Her recipe for baked Greek-style beans in tomato sauce may be one of the longest to make, at about an hour, but it involves very little work and a huge payoff: an hour of beans simmering in the oven in a deeply flavored tomato sauce turns them almost meaty, under a confetti of feta and preserved lemon.

Julia Turshen’s “Small Victories: Recipes, Advice & Hundreds of Ideas for Home Cooking Triumphs” is electric with positive energy: Each recipe ends with “spin-offs” that you could try depending on your mood and the ingredients at hand. For a dish of roasted kale with cherry tomatoes, you could add minced ginger and soy sauce, and a little drizzle sesame oil, or replace the kale altogether with mushrooms and asparagus. It’s part of Ms. Turshen’s ethos that if you can cook one thing, you can cook a thousand — you just don’t know it yet.

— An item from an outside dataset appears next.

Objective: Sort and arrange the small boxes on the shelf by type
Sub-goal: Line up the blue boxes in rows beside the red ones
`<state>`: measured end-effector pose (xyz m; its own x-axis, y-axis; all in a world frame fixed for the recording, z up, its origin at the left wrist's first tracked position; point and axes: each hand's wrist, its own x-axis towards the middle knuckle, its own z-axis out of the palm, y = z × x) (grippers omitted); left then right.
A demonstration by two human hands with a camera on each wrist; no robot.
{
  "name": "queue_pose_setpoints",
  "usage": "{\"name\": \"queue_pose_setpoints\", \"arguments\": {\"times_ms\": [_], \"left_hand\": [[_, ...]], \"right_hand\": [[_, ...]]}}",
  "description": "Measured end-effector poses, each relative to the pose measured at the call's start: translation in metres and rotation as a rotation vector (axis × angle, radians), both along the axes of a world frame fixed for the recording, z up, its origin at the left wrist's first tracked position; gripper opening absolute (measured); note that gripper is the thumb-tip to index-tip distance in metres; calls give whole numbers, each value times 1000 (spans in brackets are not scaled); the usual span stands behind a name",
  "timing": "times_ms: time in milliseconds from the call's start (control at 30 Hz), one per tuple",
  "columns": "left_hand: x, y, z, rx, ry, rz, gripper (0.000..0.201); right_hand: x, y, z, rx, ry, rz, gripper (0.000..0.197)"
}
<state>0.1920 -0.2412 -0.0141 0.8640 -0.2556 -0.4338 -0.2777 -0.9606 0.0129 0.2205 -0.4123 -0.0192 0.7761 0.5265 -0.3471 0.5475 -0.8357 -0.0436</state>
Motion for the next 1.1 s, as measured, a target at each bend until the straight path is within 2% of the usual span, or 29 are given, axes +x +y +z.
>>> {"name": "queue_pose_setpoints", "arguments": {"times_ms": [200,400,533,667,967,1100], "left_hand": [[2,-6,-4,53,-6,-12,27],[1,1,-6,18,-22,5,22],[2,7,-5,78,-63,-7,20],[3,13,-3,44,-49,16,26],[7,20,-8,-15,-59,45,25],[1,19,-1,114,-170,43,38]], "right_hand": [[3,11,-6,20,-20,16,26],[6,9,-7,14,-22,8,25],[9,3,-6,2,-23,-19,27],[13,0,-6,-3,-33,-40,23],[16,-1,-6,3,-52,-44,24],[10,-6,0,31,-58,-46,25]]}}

Each recipe also involves one, or a few, “small victories” for the home cook to feel good about. In the chicken skillet pie recipe, one of these is replacing béchamel, the flour-thickened milk sauce often used in a chicken potpie, with a little tub of crème fraîche. It cuts out the work of making a sauce, and it binds the roasted chicken, raw shallots and peas beautifully.

I did make a mistake following this recipe, absent-mindedly mixing more than double the correct amount of apple cider vinegar into the dough. When my friends arrived and I opened my fridge to get the skillet, draped in pastry, the vinegar smell was powerful. I worried that I had ruined the dish, but put it in the oven and hoped for the best.

Turns out it was fine, better than fine, or as a food writer might put it, the dough was very forgiving, with a wonderful texture and a slight untraceable tang. The pie was meant to serve eight, but four of us wiped the skillet clean.